The answer must consist of every line below containing "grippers".
---*---
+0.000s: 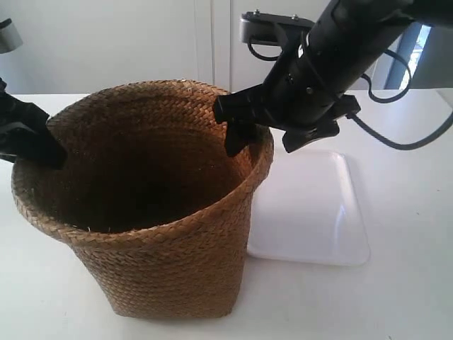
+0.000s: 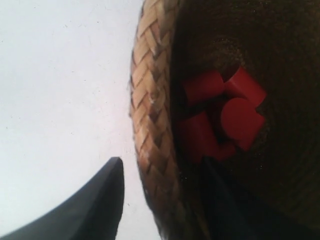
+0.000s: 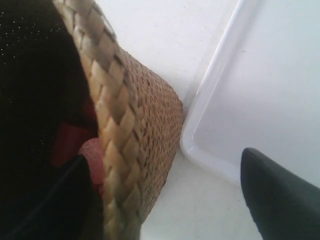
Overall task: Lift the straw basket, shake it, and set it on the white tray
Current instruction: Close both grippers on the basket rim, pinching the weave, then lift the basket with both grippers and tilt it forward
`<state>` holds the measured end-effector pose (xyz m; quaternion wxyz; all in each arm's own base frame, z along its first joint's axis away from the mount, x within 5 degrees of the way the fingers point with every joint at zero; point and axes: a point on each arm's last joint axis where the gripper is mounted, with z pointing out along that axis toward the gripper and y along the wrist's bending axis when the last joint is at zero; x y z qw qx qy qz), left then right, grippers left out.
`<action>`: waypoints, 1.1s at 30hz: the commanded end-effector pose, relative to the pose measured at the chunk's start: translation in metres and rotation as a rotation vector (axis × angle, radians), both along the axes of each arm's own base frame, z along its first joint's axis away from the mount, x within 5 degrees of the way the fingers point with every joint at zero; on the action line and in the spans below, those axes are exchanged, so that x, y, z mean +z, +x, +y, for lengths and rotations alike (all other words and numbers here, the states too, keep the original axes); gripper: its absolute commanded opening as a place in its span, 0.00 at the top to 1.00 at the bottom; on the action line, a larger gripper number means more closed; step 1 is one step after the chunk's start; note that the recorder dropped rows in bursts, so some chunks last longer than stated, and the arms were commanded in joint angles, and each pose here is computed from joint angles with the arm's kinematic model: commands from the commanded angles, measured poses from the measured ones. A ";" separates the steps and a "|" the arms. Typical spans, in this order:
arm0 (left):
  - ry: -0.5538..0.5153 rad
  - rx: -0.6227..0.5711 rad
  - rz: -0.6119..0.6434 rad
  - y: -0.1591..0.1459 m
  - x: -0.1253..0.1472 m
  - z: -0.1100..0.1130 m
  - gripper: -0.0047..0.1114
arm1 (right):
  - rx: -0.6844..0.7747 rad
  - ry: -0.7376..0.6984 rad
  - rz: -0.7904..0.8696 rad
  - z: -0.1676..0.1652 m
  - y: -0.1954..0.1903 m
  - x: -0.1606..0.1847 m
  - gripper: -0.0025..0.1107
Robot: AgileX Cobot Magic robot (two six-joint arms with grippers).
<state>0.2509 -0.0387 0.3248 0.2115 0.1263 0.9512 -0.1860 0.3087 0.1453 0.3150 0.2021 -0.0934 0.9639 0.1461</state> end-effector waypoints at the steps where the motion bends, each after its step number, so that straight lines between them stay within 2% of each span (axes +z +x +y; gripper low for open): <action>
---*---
Response to the exercise:
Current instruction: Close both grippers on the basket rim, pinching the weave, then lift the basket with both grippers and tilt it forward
`<state>` holds the measured end-effector pose (xyz m; quaternion wxyz; all in each arm's own base frame, z along its first joint's axis away from the mount, x within 5 degrees of the way the fingers point with every joint at zero; point and axes: a point on each arm's last joint axis where the gripper is mounted, with z pointing out along that axis toward the gripper and y along the wrist's bending axis when the last joint is at zero; x y z qw qx qy qz), left then right, grippers left out.
Robot: AgileX Cobot Magic robot (two six-joint arms with grippers).

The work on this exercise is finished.